Un régimen profundamente enamorado
Por Juan Manuel de Prada
El doctor Sánchez, que es un hombre profundamente enamorado, pretende impulsar una ley que impida a los «ultras» ejercer la acusación popular (pero gracias a esos «ultras» supimos de los manejos de Urdangarín, por ejemplo) y obligue a inadmitir querellas sustentadas en «recortes de prensa» (como la que destapó los «papeles de Bárcenas», por ejemplo). Por supuesto, toda la chusma folicularia que lame las almorranas del doctor Sánchez ha salido en tromba a defender la pertinencia de la ley, con el mismo ardor con que hace unos años salieron rasgándose las vestiduras cuando los peperos, a rebufo de una reforma de la Ley de Enjuiciamiento Criminal, quisieron también limitar la acusación popular, para evitarse disgustos con las muchas causas de corrupción que los merodeaban.

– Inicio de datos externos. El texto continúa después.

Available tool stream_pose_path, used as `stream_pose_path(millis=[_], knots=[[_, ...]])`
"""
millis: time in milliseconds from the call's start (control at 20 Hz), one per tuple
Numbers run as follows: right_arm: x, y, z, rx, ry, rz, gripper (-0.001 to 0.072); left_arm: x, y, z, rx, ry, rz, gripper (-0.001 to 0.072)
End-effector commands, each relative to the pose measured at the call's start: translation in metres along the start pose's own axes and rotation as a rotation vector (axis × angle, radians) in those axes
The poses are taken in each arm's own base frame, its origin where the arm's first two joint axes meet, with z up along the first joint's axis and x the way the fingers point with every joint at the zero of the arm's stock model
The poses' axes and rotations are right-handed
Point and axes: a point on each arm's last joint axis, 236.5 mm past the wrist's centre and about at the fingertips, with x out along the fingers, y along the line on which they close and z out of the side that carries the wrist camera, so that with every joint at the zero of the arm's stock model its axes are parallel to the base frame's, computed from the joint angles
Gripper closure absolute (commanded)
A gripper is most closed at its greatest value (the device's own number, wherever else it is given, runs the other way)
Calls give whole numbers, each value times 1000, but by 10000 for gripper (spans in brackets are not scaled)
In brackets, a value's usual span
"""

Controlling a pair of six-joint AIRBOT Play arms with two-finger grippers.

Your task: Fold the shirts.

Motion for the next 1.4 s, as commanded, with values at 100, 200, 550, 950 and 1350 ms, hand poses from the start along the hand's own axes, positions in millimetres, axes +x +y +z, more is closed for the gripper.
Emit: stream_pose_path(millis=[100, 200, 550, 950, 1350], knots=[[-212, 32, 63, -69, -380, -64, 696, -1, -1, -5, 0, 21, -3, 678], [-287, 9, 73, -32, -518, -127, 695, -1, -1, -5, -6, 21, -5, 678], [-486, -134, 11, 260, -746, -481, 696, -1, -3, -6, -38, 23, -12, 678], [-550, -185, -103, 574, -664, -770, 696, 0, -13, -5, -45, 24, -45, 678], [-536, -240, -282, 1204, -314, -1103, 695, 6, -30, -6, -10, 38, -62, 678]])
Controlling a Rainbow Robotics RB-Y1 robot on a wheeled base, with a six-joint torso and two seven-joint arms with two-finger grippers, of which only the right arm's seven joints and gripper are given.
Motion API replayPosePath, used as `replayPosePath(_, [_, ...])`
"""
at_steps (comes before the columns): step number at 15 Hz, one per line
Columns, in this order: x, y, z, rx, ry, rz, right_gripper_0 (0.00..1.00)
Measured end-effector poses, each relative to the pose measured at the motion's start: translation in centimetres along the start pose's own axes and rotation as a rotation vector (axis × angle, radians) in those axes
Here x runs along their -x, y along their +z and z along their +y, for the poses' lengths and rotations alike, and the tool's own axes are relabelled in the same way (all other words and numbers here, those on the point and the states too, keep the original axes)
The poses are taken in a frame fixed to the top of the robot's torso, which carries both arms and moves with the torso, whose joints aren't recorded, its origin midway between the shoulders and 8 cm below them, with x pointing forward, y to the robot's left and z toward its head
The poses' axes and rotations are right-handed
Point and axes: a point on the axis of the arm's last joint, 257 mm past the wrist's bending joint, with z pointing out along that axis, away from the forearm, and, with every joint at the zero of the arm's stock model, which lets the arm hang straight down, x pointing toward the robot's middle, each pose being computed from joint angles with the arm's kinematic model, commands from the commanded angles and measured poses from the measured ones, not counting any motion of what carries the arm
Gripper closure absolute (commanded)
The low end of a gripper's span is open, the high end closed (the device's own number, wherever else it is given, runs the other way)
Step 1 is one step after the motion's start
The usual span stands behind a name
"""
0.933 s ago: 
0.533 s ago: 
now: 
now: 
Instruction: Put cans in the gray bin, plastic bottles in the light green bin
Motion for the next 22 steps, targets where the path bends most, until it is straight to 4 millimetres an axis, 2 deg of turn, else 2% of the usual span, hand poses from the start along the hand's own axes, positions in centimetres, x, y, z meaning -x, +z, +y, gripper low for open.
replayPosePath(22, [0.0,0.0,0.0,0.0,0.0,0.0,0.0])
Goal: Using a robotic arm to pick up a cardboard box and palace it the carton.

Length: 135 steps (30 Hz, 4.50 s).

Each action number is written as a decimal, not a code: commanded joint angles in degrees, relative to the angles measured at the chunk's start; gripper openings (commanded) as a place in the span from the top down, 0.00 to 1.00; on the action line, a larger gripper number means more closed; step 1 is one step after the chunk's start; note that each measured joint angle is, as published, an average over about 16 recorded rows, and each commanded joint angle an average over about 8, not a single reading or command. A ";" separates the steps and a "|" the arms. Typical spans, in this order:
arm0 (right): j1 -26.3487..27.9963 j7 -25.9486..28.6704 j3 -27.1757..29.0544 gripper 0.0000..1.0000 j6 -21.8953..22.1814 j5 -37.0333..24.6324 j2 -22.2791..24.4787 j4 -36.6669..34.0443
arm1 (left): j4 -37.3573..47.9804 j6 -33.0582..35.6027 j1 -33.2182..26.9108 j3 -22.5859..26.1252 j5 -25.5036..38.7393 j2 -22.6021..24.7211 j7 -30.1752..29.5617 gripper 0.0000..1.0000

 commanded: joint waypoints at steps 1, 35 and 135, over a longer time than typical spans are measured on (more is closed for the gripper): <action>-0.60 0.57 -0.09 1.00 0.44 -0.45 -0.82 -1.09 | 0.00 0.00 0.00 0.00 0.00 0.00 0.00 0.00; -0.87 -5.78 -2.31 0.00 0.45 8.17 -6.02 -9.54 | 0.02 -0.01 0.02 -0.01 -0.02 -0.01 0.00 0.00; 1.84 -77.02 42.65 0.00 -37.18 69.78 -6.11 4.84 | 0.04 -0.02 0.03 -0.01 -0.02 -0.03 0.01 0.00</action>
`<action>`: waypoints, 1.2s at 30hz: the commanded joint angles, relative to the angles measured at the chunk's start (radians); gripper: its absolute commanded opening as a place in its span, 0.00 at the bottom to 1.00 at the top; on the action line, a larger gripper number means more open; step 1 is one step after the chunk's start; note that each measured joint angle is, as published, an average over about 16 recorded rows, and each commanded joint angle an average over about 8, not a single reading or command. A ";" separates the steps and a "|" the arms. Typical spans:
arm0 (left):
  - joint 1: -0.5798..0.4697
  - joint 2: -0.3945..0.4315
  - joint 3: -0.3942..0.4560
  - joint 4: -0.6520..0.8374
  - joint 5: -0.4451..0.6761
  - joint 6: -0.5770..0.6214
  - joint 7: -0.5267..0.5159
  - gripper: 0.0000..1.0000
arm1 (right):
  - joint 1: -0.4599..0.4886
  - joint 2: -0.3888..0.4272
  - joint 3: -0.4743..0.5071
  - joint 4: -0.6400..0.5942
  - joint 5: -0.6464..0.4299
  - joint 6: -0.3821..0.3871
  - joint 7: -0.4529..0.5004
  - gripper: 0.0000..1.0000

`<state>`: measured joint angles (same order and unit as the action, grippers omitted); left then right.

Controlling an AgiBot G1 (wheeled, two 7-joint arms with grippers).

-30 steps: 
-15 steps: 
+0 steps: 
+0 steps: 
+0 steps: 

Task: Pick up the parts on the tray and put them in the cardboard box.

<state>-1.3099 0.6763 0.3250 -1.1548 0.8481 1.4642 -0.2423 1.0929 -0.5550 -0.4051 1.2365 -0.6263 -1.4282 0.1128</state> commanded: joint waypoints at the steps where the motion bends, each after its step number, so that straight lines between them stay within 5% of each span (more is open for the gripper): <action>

Pero esta chusma folicularia es capaz de defender el canibalismo de niños lactantes, con tal de seguir disfrutando de las mamandurrias que les procura el doctor Sánchez a costa de nuestros bolsillos. La acusación popular, que subsiste en nuestro ordenamiento por herencia del Derecho Romano, es uno de los escasos portillos que el Régimen del 78 dejó abiertos para impedir la discrecionalidad del poder político; y también un exiguo contrapeso a una fiscalía sometida desvergonzadamente al mismo. Con esta «reforma» del doctor Sánchez, la acusación popular estaría prohibida en los delitos de prevaricación cometidos por fiscales; y cualquier periodista que todavía no se dedique a lamer las almorranas del doctor Sánchez y ose denunciar hechos delictivos tendrá que enfrentarse a querellas por calumnias, si tales hechos no resultan investigados… por la fiscalía. Es todo tan burdo y mafioso que resulta enternecedor.
Pero, como nos enseñaba San Agustín, todo gobierno que no está presidido por la virtud de la justicia degenera inevitablemente en junta de ladrones. Si la junta de ladrones acaudillada por el doctor Sánchez no logra sacar adelante esta «reforma» no será porque el bodriete constitucional lo impida –como pretenden los constitucionalistas chorlitos–, sino porque carece de la mayoría suficiente para lograrlo. Pues, bajo el oprobioso Régimen del 78, el Derecho está subordinado al poder, que por ello mismo se vuelve incontrolado, degenerando en anarquía o en despotismo (o en ambas cosas a la vez, como ocurre hoy). Cuando el bodriete constitucional establece que España es un «Estado de derecho» no quiere decir que en España rija el clásico «imperio de la ley»; y mucho menos que el poder político esté sometido a un sistema de leyes. El «Estado de derecho» del Régimen del 78 consagra la ilimitación jurídica del poder político, su capacidad demiúrgica para crear leyes ad hoc que beneficien sus propósitos más sórdidos y utilitarios, como ocurre ahora con esta ley que trata de salvar a la catedrática Begoñísima, el hermanito músico y el fiscal telefónico. El Régimen del 78, a la postre, ha resultado un régimen profundamente enamorado.